Hand-eye calibration is a fundamental step in robotics vision, particularly for solar panel cleaning robots, as it bridges the gap between the robot’s coordinate system and the solar panel’s coordinate system. This alignment is crucial for accurate target recognition and subsequent cleaning operations. We model the robot’s pose states using homogeneous transformation matrices. Let $C$ represent the transformation matrix derived from the robot’s encoder outputs at different poses.

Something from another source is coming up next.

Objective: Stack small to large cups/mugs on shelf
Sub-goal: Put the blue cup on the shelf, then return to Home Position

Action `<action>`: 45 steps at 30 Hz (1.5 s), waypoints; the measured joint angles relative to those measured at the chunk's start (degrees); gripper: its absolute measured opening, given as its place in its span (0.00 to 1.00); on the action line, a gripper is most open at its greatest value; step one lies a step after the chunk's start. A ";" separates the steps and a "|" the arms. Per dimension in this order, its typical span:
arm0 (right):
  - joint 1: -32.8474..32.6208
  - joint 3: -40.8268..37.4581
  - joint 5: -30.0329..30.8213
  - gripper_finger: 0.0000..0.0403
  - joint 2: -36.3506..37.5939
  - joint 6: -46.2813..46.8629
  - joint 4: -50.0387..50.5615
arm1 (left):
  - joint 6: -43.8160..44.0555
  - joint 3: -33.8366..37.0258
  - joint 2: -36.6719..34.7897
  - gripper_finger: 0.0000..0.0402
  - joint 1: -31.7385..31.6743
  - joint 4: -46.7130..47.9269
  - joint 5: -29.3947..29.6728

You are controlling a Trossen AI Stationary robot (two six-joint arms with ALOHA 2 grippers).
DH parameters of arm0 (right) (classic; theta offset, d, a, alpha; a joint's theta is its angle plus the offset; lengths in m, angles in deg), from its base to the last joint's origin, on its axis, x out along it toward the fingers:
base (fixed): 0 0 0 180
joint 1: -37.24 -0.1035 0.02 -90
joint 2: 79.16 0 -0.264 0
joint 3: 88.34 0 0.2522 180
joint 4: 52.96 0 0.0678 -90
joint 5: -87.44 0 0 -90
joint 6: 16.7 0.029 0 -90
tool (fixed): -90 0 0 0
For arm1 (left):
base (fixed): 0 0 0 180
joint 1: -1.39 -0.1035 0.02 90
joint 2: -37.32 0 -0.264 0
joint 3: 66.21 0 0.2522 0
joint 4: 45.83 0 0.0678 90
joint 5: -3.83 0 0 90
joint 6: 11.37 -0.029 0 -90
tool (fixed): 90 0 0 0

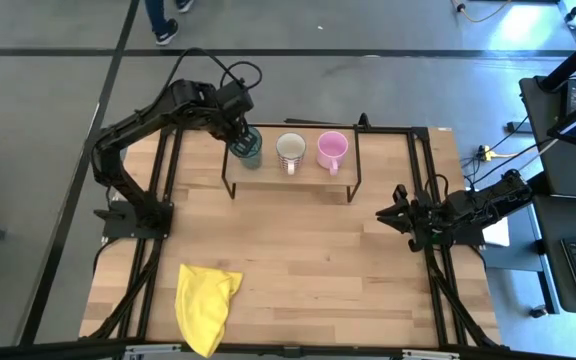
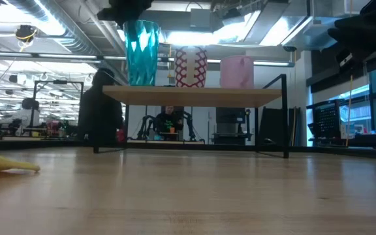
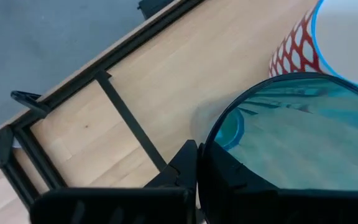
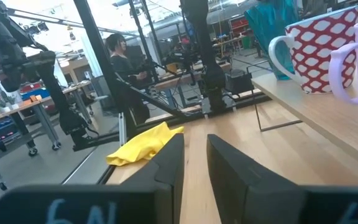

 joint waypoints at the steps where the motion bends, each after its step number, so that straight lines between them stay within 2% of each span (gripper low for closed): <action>1: 0.00 0.00 0.00 0.18 0.00 -0.11 0.00 | 0.02 -0.13 0.32 0.01 -0.06 -0.02 -0.10; 9: 0.00 0.00 0.02 0.18 0.00 0.00 0.79 | -1.50 0.00 1.07 0.08 0.23 -2.34 -0.53; 15: 0.00 0.00 0.02 0.18 0.00 -0.06 0.87 | -1.49 0.00 0.82 0.13 0.20 -0.65 -0.89; 25: 0.00 0.00 0.04 0.18 0.00 -0.07 0.87 | -1.75 -0.15 -0.22 0.14 0.79 -1.09 -2.08; 34: 0.02 0.00 0.15 0.18 0.00 0.01 0.94 | -4.77 -8.76 -2.03 0.14 1.57 -3.12 -2.00; 37: 0.02 0.00 0.13 0.18 0.00 0.01 0.94 | -7.48 -11.63 -3.42 0.14 3.70 -4.97 -2.10; 40: 0.00 0.00 0.13 0.18 0.00 -0.06 1.09 | -8.71 -12.44 -5.89 0.14 8.09 -10.97 -4.31; 45: 0.02 0.00 0.11 0.18 0.00 -0.05 1.09 | -8.82 -8.80 -10.15 0.14 22.53 -26.51 -4.28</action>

It is expressed as:
$$ C = \begin{bmatrix} a_{11}/j_0 & a_{12}/j_0 & \cdots & a_{1\nu}/j_0 \\ a_{21}/j_0 & a_{22}/j_0 & \cdots & a_{2\nu}/j_0 \\ \vdots & \vdots & \ddots & \vdots \\ a_{\sigma 1}/j_0 & a_{\sigma 2}/j_0 & \cdots & a_{\sigma\nu}/j_0 \end{bmatrix} $$
where $a_{\sigma\nu}$ denotes the coordinate solution value at the $\sigma$-th encoder output with value $\nu$, and $j_0$ is a scaling factor. For our system, we adopt an eye-in-hand configuration, meaning the camera is mounted on the robot’s end-effector. The mathematical model for this setup is given by:
$$ X_n = \|C\| \times \exp\left(-\frac{\omega_s \cdot dt}{\|\phi_c / L_0\|^2}\right) $$
Here, $\omega_s$ represents the confidence value of calibration, $dt$ is the cross-entropy loss function, $\phi_c$ is an intermediate calibration variable, and $L_0$ is a resolution coefficient. The inverse transformation matrix $T’$, which relates the camera to the robot’s end-effector, is computed as:
$$ T’ = X_n \sum_{i=1}^{N} \frac{G_0 \|\mu_c\|}{y_s} $$
In this equation, $N$ is the number of robot pose types, $G_0$ is the hyperbolic tangent function, $\mu_c$ is the fixed transformation matrix, and $y_s$ is the minimum depth distance of the visual camera. To refine the calibration, we introduce error correction using least squares minimization. The attribute constraint $E_r$ and calibration error $F_t$ are defined as:
$$ E_r = \|T’\| \cdot \beta_0 \cdot p_0 $$
$$ F_t = \frac{E_r}{\|\zeta\| / h_m} $$
where $\beta_0$ is a regularization coefficient, $p_0$ is a gradient operator, $\zeta$ is the sensing matrix within the camera’s field of view, and $h_m$ is the rotation angle of the end-effector. By incorporating slack variables, we correct the calibration error and obtain the coordinates of the solar panel in the robot’s workspace:
$$ O_z = F_t \times \zeta_f \times b_j $$
Here, $\zeta_f$ is a scale-variable Gaussian function, and $b_j$ is a slack variable. This calibration process ensures that the solar panel’s position is accurately mapped, facilitating reliable target recognition. The parameters involved in hand-eye calibration are summarized in Table 1, which outlines key variables and their descriptions for clarity.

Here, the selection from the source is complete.